* _MATERIAL PROVIDED_
○ ○ ○ ○ ○
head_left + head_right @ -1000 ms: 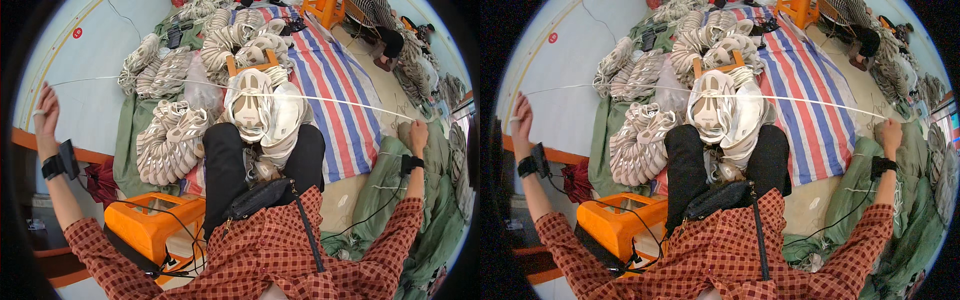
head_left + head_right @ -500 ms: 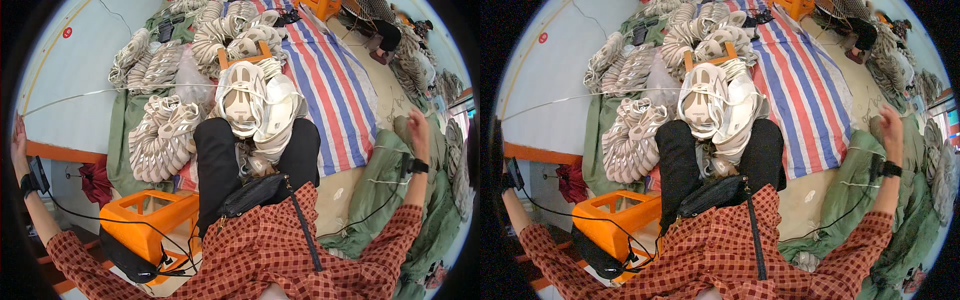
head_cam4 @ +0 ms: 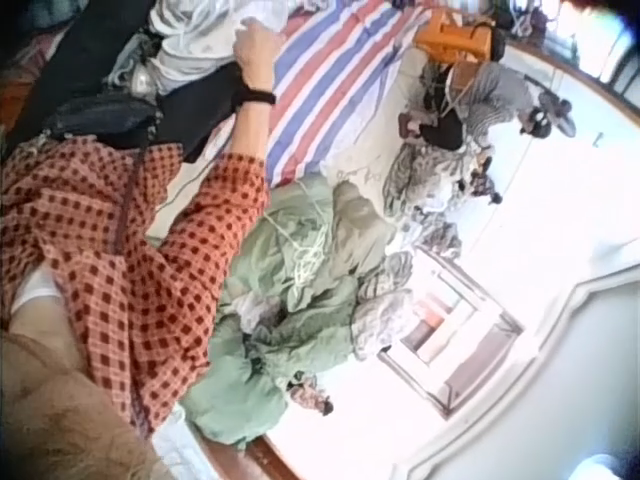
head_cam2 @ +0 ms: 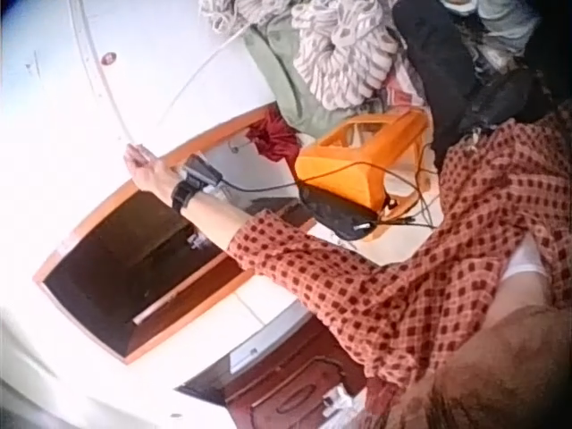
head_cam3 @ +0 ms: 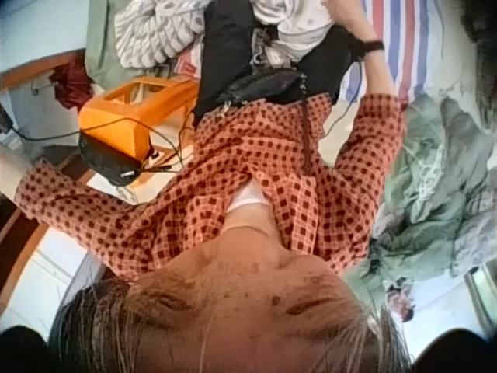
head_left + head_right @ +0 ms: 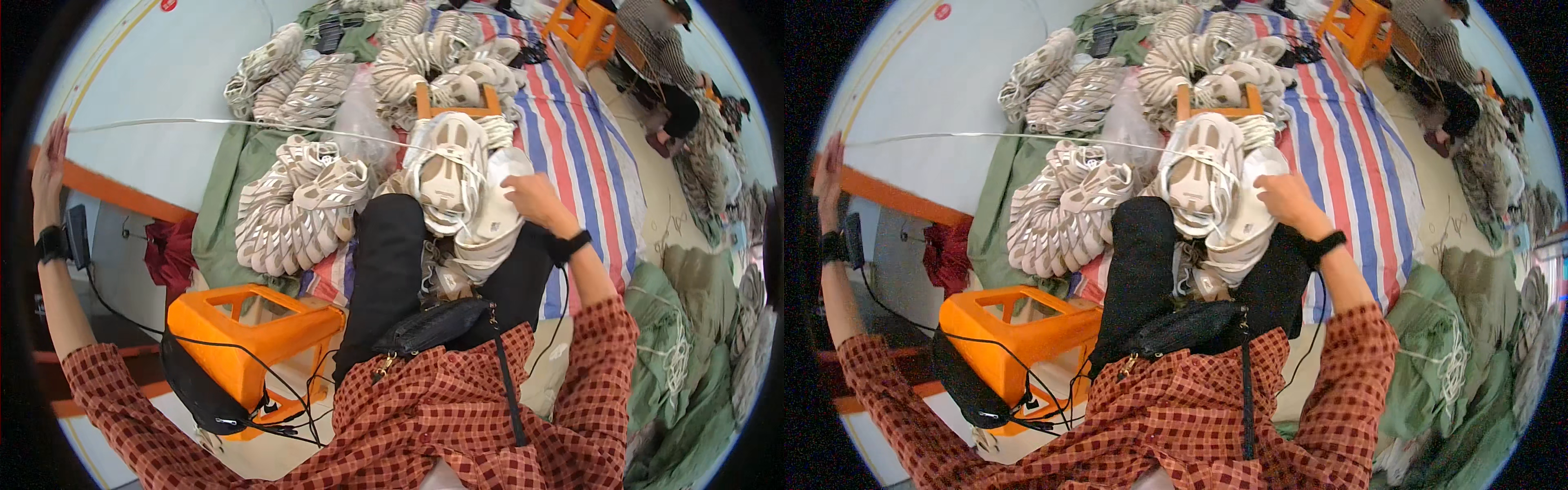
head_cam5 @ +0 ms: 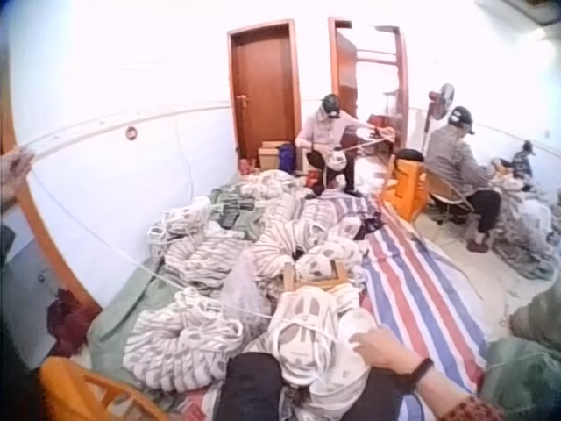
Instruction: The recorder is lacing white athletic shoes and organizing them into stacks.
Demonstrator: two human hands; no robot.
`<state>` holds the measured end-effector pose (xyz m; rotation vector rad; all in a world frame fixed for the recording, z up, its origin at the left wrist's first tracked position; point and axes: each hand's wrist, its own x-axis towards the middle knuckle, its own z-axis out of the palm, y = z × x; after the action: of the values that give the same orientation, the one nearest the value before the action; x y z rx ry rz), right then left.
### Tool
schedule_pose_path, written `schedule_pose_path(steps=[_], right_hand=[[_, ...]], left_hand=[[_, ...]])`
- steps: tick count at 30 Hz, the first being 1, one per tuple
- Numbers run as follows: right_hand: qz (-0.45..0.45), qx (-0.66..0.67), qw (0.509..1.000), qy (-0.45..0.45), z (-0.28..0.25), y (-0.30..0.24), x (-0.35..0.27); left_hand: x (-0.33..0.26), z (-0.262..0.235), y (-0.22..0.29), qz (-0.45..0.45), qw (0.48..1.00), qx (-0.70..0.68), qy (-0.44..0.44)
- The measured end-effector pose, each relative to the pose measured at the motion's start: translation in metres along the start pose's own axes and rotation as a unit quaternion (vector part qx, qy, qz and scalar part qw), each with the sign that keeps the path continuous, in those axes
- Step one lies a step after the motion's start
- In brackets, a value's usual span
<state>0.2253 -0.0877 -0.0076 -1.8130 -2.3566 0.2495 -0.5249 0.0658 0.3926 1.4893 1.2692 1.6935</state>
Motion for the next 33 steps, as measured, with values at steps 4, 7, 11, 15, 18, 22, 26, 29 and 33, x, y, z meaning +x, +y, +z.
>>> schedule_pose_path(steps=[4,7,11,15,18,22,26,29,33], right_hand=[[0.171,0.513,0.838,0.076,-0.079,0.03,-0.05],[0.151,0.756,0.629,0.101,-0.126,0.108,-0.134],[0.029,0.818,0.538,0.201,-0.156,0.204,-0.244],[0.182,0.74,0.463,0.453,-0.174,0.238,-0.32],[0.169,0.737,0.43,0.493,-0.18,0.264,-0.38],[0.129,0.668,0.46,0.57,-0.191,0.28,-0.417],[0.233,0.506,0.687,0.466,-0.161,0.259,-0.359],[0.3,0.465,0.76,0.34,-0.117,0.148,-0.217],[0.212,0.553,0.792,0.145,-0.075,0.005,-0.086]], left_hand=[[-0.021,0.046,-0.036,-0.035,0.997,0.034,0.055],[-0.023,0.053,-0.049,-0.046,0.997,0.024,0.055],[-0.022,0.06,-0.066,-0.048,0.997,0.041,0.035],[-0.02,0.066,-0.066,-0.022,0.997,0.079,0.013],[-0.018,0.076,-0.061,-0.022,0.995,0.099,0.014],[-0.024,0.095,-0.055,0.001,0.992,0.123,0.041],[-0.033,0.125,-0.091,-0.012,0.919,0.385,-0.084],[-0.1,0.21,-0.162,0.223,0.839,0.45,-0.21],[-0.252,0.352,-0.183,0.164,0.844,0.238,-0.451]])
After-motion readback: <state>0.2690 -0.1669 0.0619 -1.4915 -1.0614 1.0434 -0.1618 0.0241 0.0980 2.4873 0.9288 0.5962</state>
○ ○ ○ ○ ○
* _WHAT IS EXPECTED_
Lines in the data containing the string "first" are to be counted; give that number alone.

* _ANSWER AREA_
2